Cabin innovations include a “world-first” two-position height-adjustable integrated rear child booster seat that comes as standard with the Australian model.
Other safety features include extended (by 60mm) side curtain airbags to better protect children, twin-chamber bags to cover the hips as well as the chest (a system first seen on the S80) and a stronger side structure designed to improve impact intrusion.
Greater use of high-strength steel throughout the chassis is said to have improved torsional rigidity by 15 per cent.
Other new technical features include the introduction of a semi-active self-adjusting electronic damping system with three manual settings (developed in conjunction with Swedish racing outfit Ohlins), an automatic park brake and optional speed-sensitive power steering (with three settings).

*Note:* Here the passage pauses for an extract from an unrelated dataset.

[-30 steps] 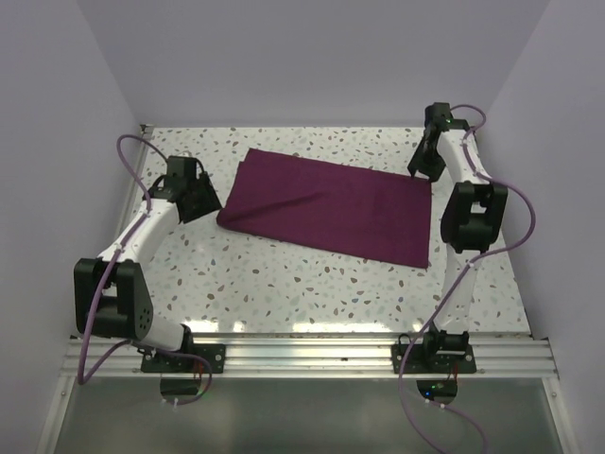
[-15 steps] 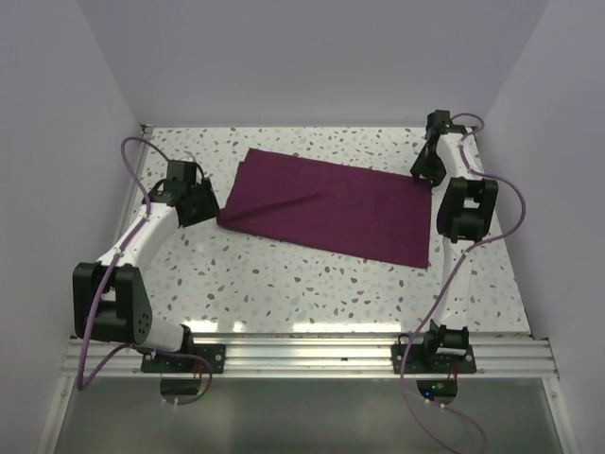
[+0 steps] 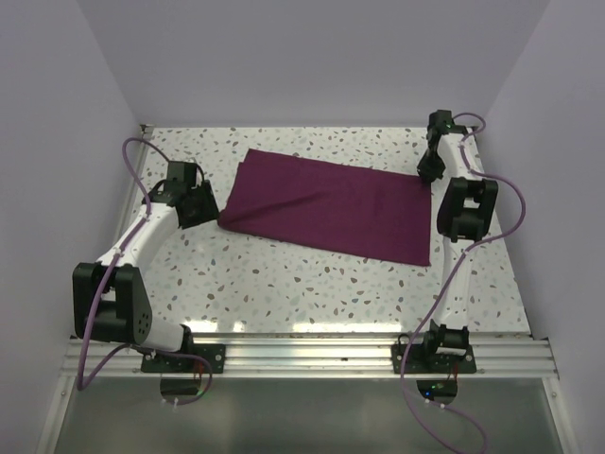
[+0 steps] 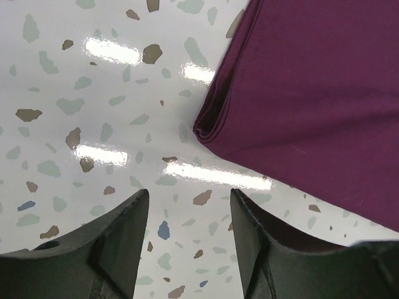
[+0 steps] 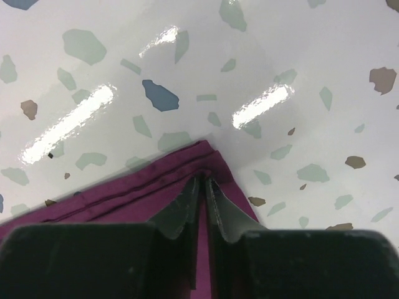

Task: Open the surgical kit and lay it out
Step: Open the surgical kit at the center of the board.

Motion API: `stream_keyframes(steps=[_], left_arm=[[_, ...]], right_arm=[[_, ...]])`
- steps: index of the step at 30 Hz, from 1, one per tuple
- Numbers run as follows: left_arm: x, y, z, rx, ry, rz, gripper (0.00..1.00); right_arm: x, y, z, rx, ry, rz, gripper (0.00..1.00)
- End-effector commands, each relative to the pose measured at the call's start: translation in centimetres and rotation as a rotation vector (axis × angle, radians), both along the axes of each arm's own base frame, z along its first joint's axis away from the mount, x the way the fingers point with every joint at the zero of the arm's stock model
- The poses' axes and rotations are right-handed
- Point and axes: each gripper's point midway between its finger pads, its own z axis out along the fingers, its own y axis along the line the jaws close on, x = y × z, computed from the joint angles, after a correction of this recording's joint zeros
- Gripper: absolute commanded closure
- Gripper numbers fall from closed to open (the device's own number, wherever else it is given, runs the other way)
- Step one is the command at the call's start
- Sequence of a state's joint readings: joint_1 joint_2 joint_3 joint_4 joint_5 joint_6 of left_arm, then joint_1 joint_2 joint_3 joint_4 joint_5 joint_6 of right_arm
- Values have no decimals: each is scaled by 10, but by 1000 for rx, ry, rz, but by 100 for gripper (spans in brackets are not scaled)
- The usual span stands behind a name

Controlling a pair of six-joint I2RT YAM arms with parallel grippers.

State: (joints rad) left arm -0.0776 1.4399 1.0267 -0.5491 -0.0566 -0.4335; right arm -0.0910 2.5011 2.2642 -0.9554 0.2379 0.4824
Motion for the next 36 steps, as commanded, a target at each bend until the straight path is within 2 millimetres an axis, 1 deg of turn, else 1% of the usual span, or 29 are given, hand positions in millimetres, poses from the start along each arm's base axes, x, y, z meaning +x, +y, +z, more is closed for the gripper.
stream_keyframes(steps=[1, 2, 5, 8, 9, 11, 12, 14, 15, 16, 18, 19, 20, 21, 22, 23, 24, 25, 26, 27, 28, 29, 30, 31, 32, 33, 34, 35, 36], left_arm=[[-4, 5, 6, 9, -11, 5, 42], [-5, 5, 6, 9, -13, 5, 42], [-5, 4, 3, 3, -4, 10, 43], [-4, 3, 3, -4, -8, 14, 43], [-3, 3, 5, -4, -13, 16, 43], [-2, 4, 8, -2, -23, 26, 43], [0, 5, 12, 1, -34, 33, 43], [5, 6, 18, 2, -50, 38, 43], [7, 7, 22, 5, -59, 43, 43], [8, 6, 24, 4, -64, 44, 43], [13, 6, 31, 0, -84, 51, 43], [15, 7, 34, 1, -92, 54, 43], [18, 7, 39, -2, -103, 60, 43], [19, 7, 42, -3, -112, 62, 43], [20, 7, 44, -2, -117, 65, 41], [23, 7, 49, -5, -131, 67, 38], [25, 7, 52, -6, -140, 70, 34], [26, 7, 54, -9, -147, 72, 32], [28, 6, 59, -13, -160, 76, 31], [29, 6, 61, -19, -168, 77, 31], [31, 5, 64, -22, -175, 77, 31], [33, 4, 68, -30, -189, 80, 31], [34, 4, 70, -34, -194, 81, 31], [35, 3, 72, -37, -200, 83, 31], [37, 3, 76, -42, -213, 84, 31], [37, 2, 77, -46, -215, 86, 31], [38, 2, 80, -51, -225, 87, 31], [39, 1, 82, -58, -233, 92, 31], [39, 0, 83, -66, -236, 93, 31]], right_arm=[[10, -10, -4, -16, -29, -8, 97], [9, -10, -2, -20, -28, -5, 100], [7, -12, 6, -28, -32, 6, 100], [3, -9, 16, -19, -38, 10, 100], [1, -4, 25, 2, -54, 16, 100], [1, 2, 36, 32, -89, 11, 100], [-5, 14, 42, 84, -100, 19, 100], [-6, 29, 50, 132, -138, 45, 100], [-13, 37, 47, 155, -123, 58, 100], [-14, 47, 59, 161, -142, 81, 100], [-24, 59, 60, 172, -123, 110, 100], [-28, 70, 63, 190, -122, 135, 100], [-32, 77, 74, 198, -135, 151, 100], [-40, 83, 70, 209, -116, 162, 100], [-46, 99, 71, 215, -109, 194, 100], [-51, 110, 84, 238, -130, 223, 100], [-63, 118, 79, 247, -103, 241, 100], [-71, 136, 83, 255, -100, 280, 100], [-80, 146, 95, 268, -118, 312, 100], [-95, 154, 90, 273, -86, 332, 100], [-108, 170, 92, 276, -74, 374, 100], [-120, 178, 93, 287, -59, 395, 100], [-142, 183, 99, 290, -52, 415, 100], [-158, 195, 100, 297, -36, 444, 100], [-176, 200, 104, 313, -21, 465, 100], [-205, 200, 105, 318, -3, 480, 100], [-225, 208, 108, 326, 8, 508, 100], [-248, 209, 108, 334, 41, 521, 100], [-279, 206, 94, 345, 109, 525, 100]])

Electronic stability control is standard, along with active bi-Xenon headlights, parking sensors front and rear, 18-inch alloy wheels, auto-dimming interior mirror, automatic wipers, woodgrain interior trim, a six-CD audio system and heated front seats.
Stopping power is aided by ABS with emergency brake assist, while a collision warning system uses radar and a camera to alert the driver to a possible collision and will automatically brake the car if a collision is deemed unavoidable to reduce the force of the impact.